WORK TASK: What you return must be exactly the lines running from the one with "Please inspect the image for the white ceramic" to the end of the data below, inclusive, and nothing more.

[Records from a data collection]
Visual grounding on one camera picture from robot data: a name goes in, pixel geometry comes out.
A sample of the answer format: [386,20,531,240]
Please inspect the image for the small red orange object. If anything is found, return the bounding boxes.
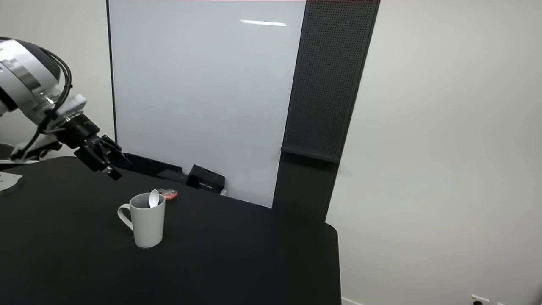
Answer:
[157,186,179,203]

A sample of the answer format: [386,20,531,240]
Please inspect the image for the white ceramic mug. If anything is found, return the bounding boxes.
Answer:
[115,191,167,250]

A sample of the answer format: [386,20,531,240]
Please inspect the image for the small black box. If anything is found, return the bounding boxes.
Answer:
[184,162,226,194]

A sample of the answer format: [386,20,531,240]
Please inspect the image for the white plastic spoon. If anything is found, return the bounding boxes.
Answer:
[147,188,162,210]

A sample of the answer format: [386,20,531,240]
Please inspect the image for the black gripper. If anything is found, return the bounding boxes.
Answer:
[55,115,125,181]

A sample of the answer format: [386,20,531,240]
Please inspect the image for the white board panel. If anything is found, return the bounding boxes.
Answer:
[104,0,308,210]

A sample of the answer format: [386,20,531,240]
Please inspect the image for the dark grey pillar panel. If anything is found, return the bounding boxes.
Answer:
[270,0,381,223]

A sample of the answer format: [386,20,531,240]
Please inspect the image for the black open tray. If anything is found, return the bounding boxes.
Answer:
[115,150,191,184]

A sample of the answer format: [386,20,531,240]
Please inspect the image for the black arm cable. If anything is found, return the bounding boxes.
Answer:
[10,45,74,161]

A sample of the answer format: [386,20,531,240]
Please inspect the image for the silver metal mounting plate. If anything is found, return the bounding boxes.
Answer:
[0,169,21,193]

WRITTEN SOLUTION:
Please inspect the image for the white ceramic mug. If anything is found, return the bounding boxes.
Answer:
[115,191,167,250]

A sample of the answer format: [386,20,531,240]
Please inspect the image for the small black box. If anything is found, return the bounding boxes.
Answer:
[184,162,226,194]

A sample of the answer format: [386,20,531,240]
Please inspect the image for the white plastic spoon. If anything is found, return the bounding boxes.
Answer:
[147,188,162,210]

A sample of the answer format: [386,20,531,240]
Please inspect the image for the black gripper. If anything is found, return the bounding boxes.
Answer:
[55,115,125,181]

A sample of the answer format: [386,20,531,240]
Please inspect the image for the white board panel. If anything is found, return the bounding boxes.
Answer:
[104,0,308,210]

A sample of the answer format: [386,20,531,240]
Please inspect the image for the dark grey pillar panel. If anything is found, return the bounding boxes.
Answer:
[270,0,381,223]

A sample of the answer format: [386,20,531,240]
Please inspect the image for the black open tray. If anything is found, return the bounding boxes.
Answer:
[115,150,191,184]

A sample of the answer format: [386,20,531,240]
Please inspect the image for the black arm cable. If anything is found, return the bounding boxes.
Answer:
[10,45,74,161]

A sample of the answer format: [386,20,531,240]
Please inspect the image for the silver metal mounting plate. If anything is found, return the bounding boxes.
Answer:
[0,169,21,193]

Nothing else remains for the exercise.